Missouri has already started doing this by launching its first family-led school choice program in 2022. The Missouri Empowerment Scholarship Accounts Program, or MoScholars, allows qualifying Missouri students in specific geographic areas to apply for scholarships up to $6,375 each school year. Students can then use these scholarships to leave their locally zoned public school that may not be meeting their needs.
Unions and special interest groups will tell you that school choice programs are crushing local public schools. But the reality is, local public schools are crushing themselves. They refuse to support alternative certification standards to recruit and train new teachers. This is leading to poorer academic outcomes for students.
As a result, students are leaving in droves. Families are starting their own micro-schools in their neighborhoods. Parents are homeschooling. Students are attending private schools that focus more on learning and less on political agendas.

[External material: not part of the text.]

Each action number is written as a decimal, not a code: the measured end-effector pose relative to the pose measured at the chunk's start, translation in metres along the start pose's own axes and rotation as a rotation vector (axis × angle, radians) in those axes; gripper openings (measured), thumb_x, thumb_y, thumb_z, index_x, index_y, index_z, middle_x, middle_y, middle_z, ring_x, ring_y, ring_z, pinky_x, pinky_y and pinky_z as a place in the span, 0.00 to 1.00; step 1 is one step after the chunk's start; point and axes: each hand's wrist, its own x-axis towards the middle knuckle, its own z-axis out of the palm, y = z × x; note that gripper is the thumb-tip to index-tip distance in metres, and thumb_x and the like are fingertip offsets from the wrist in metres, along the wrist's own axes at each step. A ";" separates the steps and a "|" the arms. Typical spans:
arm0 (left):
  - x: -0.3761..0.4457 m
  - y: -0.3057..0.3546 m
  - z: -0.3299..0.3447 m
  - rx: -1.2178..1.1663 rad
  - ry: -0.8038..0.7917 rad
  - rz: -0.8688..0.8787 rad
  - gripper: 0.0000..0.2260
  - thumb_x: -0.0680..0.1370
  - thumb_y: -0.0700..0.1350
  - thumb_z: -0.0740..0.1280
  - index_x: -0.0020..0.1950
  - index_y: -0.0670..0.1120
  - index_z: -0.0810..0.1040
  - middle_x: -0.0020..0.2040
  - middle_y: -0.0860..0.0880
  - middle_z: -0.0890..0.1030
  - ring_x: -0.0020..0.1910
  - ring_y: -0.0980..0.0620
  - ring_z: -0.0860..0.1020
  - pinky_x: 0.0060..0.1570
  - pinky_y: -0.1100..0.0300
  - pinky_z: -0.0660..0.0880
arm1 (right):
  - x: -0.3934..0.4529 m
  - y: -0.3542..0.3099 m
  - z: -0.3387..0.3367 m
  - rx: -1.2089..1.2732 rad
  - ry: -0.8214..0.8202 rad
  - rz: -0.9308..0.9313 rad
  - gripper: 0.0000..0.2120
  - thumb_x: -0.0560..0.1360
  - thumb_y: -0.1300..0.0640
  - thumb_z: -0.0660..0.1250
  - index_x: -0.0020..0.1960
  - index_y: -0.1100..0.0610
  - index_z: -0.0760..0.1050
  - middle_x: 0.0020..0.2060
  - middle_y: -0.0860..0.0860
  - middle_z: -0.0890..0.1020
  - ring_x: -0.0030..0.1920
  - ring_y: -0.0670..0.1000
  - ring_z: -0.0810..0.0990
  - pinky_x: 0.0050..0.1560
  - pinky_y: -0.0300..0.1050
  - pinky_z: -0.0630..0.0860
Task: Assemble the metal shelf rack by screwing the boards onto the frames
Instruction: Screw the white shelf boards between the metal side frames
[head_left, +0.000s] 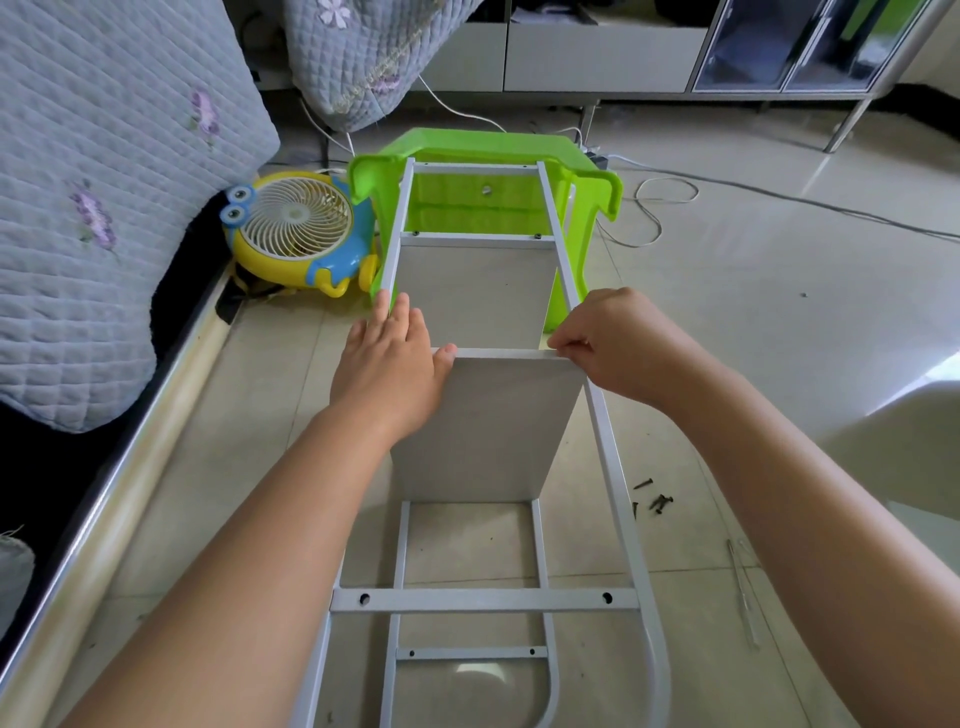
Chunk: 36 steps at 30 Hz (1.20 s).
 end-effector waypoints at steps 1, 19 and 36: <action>0.000 0.000 0.000 0.004 0.001 0.000 0.26 0.82 0.52 0.46 0.76 0.39 0.50 0.77 0.43 0.47 0.76 0.47 0.41 0.73 0.53 0.46 | 0.002 -0.001 0.000 -0.027 -0.012 -0.010 0.13 0.77 0.63 0.59 0.56 0.57 0.79 0.51 0.53 0.81 0.56 0.52 0.74 0.55 0.42 0.69; -0.001 -0.013 -0.005 -0.192 0.164 0.116 0.14 0.78 0.43 0.63 0.63 0.45 0.75 0.72 0.44 0.64 0.74 0.46 0.57 0.66 0.57 0.60 | 0.003 0.005 0.003 0.220 0.101 0.136 0.11 0.74 0.64 0.63 0.53 0.59 0.81 0.47 0.53 0.84 0.50 0.51 0.79 0.48 0.37 0.70; 0.000 -0.023 -0.029 -0.022 0.013 -0.053 0.07 0.77 0.43 0.62 0.45 0.42 0.78 0.34 0.46 0.68 0.42 0.44 0.70 0.36 0.57 0.64 | 0.012 -0.008 0.008 0.177 0.100 0.414 0.10 0.73 0.62 0.62 0.47 0.54 0.81 0.46 0.52 0.81 0.47 0.54 0.76 0.33 0.40 0.66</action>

And what’s the alternative? Keep Missouri students trapped in failing schools? That’s exactly what the teachers’ unions want to do at the expense of your children’s academic futures. Education Assistance Organizations, or EAOs, such as the 501(c)(3) Stanley M. Herzog Charitable Foundation, which I chair, are putting a stop to this. We’re issuing special needs students and lower-income Missouri families with scholarships, so they don’t have to stay trapped.
In addition to guiding Missouri families through the scholarship application process, EAOs raise the funds that make the scholarships possible. Each scholarship is funded through tax credit donations by Missouri taxpayers. So, what do EAOs such as the Herzog Foundation stand to gain through this process? Financially, the answer is nothing. The tax credit donations go directly to Empowerment Scholarship Accounts or ESAs, which go directly to Missouri students.
Now, what do teachers’ unions stand to gain by keeping failing schools open and fully staffed? Everything. In fact, unions stand to gain millions of dollars. The National Education Association collected $375 million in annual dues last school year alone.
The public education crisis in our country has never been clearer. Teachers’ unions’ goals are in direct conflict with our students’ goals. The unions make millions regardless of how students perform. It’s a recipe for disaster — a disaster that’s finally being exposed.
It’s time to fund students instead of broken systems. Missouri students and legislators on both sides of the aisle are standing up to corrupt union bosses, and they should be applauded. If public schools want to remain open, they should rise to the challenge and start competing. The days of zero competition for public schools are over. Public schools can either rise from the ashes or continue to flounder. Just like Missouri students now have a choice, public schools have a choice too.
Todd Graves is chairman of the Stanley M. Herzog Charitable Foundation, whose mission is to catalyze and accelerate the development of quality Christ-centered K-12 education. He is a founding partner of Graves Garrett LLC in Kansas City.